(DATA EXCERPT Opens)
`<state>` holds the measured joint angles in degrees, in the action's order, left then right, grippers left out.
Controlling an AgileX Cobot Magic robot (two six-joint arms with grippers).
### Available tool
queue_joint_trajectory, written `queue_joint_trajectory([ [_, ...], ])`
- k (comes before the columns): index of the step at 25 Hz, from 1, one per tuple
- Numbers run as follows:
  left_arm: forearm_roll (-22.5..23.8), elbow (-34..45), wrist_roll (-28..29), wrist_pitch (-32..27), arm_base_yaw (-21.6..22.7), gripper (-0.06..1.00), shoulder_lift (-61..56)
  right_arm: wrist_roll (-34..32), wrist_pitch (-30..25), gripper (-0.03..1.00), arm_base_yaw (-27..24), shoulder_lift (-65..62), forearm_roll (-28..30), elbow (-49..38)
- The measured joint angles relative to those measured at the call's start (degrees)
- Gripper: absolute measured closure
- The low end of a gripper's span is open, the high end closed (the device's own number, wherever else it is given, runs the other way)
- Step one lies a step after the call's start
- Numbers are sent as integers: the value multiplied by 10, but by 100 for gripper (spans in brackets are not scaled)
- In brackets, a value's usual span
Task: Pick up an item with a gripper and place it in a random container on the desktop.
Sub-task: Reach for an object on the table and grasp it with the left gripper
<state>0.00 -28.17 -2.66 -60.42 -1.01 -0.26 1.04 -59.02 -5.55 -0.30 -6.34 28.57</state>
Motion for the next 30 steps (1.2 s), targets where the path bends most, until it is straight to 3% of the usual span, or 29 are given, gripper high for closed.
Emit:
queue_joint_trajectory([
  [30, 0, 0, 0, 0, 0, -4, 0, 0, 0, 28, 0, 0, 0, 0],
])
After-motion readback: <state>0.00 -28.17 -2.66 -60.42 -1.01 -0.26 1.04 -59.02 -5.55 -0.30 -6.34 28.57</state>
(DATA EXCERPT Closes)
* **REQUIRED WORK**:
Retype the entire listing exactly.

* **OUTPUT BELOW**:
`<state>` holds the measured joint angles in degrees, in the action's order, left then right, grippers left out.
Controlling an AgileX Cobot Magic robot (two six-joint arms with grippers).
### Available tool
queue_joint_trajectory, written `queue_joint_trajectory([ [_, ...], ])`
- k (comes before the columns): index of the step at 25 Hz, from 1, one per tuple
- Numbers run as follows:
  left_arm: forearm_roll (-22.5..23.8), elbow (-34..45), wrist_roll (-28..29), wrist_pitch (-32..27), arm_base_yaw (-21.6..22.7), gripper (-0.06..1.00), shoulder_lift (-61..56)
  right_arm: wrist_roll (-34..32), wrist_pitch (-30..25), gripper (-0.03..1.00), arm_base_yaw (-27..24), shoulder_lift (-65..62), forearm_roll (-28..30), elbow (-49..38)
- The measured joint angles relative to those measured at the call's start (degrees)
- Gripper: absolute measured closure
- The low end of a gripper's span is open, the high end closed (the device's own number, wherever else it is given, runs the other way)
- Step one lies a step after the call's start
- Numbers are sent as integers: the value multiplied by 10, but by 100 for gripper (spans in brackets are not scaled)
- In brackets, a value's usual span
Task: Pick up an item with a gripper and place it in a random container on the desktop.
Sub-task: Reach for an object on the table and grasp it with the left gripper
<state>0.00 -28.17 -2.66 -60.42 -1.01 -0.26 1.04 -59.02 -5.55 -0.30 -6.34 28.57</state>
Motion for the next 30 steps (1.2 s), targets where the path bends most, until it is straight to 3% of the usual span, or 29 are given, gripper high for closed.
Emit:
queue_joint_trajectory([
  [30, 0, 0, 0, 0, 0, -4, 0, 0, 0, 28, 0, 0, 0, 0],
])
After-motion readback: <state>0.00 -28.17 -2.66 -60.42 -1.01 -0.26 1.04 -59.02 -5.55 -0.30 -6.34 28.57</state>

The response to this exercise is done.